Table of Contents

Class ParsedDocumentMetadata

Namespace
Textkernel.Tx.Models
Assembly
Textkernel.Tx.SDK.dll

Metadata about a parsed document

public class ParsedDocumentMetadata
Inheritance
ParsedDocumentMetadata
Derived
Inherited Members

Properties

DocumentCulture

An ISO 3066 code that represents the cultural context of the document regarding formatting of numbers, dates, character symbols, etc. This value is usually a simple concatenation of the language and country codes, such as en-US for US English; however, note that culture can be set independently of language and country to achieve fine-tuned cultural control over parsing, so if you use this value you should not assume that it always matches the language and country.

public string DocumentCulture { get; set; }

Property Value

string

DocumentLanguage

An ISO 639-1 code that represents the primary language of the parsed text. When the language could not be automatically determined, it is reported as the special value iv (invariant/unknown). Note that the two-letter ISO codes reported by the Parser - such as zh for Chinese - do not differentiate between language variants, such as Mandarin and Cantonese.

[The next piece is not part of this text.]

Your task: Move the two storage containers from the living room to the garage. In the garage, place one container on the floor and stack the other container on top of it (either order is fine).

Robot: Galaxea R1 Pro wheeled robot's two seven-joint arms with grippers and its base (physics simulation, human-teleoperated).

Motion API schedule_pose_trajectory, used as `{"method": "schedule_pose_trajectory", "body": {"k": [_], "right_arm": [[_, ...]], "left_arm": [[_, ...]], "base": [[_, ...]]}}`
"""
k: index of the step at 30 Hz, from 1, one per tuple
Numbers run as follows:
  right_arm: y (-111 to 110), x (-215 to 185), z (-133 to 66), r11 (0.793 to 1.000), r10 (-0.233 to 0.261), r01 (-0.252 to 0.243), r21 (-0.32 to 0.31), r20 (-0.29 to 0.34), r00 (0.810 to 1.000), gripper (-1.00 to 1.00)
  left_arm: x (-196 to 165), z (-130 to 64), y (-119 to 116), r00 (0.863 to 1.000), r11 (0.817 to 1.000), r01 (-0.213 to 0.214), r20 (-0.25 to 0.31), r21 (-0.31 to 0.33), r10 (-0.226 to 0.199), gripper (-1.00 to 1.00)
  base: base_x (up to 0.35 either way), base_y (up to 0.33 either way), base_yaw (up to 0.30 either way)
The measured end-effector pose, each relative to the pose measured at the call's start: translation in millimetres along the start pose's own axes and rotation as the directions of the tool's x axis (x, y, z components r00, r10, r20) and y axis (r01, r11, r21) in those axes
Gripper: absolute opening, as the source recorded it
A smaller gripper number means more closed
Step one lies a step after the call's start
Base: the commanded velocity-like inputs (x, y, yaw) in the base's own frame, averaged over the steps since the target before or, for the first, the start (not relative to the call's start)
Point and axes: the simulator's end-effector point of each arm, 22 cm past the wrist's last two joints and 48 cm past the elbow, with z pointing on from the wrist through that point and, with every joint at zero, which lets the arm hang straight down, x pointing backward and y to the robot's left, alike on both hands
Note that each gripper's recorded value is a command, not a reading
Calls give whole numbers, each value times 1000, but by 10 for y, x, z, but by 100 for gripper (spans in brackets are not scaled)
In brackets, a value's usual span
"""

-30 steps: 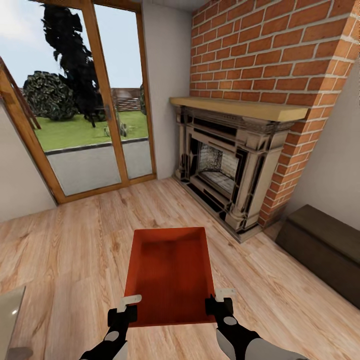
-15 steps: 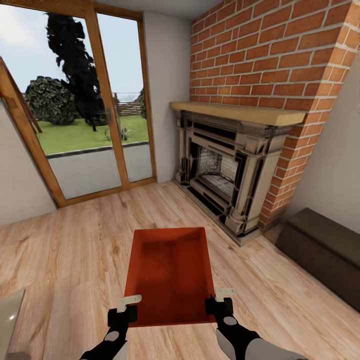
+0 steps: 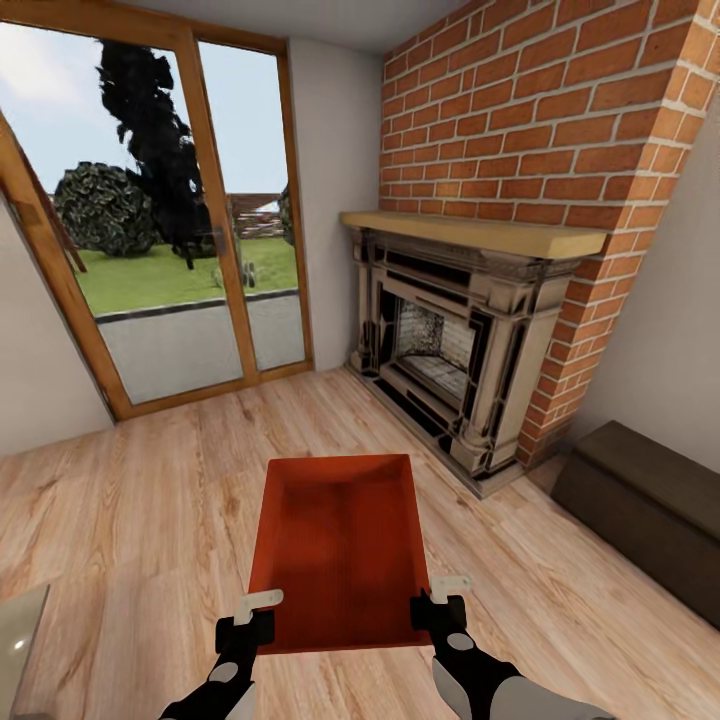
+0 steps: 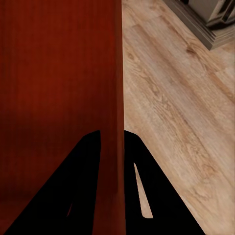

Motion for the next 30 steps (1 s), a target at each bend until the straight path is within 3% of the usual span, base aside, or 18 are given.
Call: {"method": "schedule_pose_trajectory", "body": {"k": [30], "right_arm": [[-1,-19,-27,1000,0,0,0,0,1000,-100]], "left_arm": [[-21,-26,2,1000,1000,0,0,0,0,-100]], "base": [[0,0,0]]}}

public string DocumentLanguage { get; set; }

Property Value

string

DocumentLastModified

The last-revised/last-modified date that was provided for the document. This was used to calculate all of the important metrics about skills and jobs.

public DateTime DocumentLastModified { get; set; }

Property Value

DateTime

ParserSettings

The full parser settings that were used during parsing

public string ParserSettings { get; set; }

Property Value

string

PlainText

The plain text that was used for parsing

public string PlainText { get; set; }

Property Value

string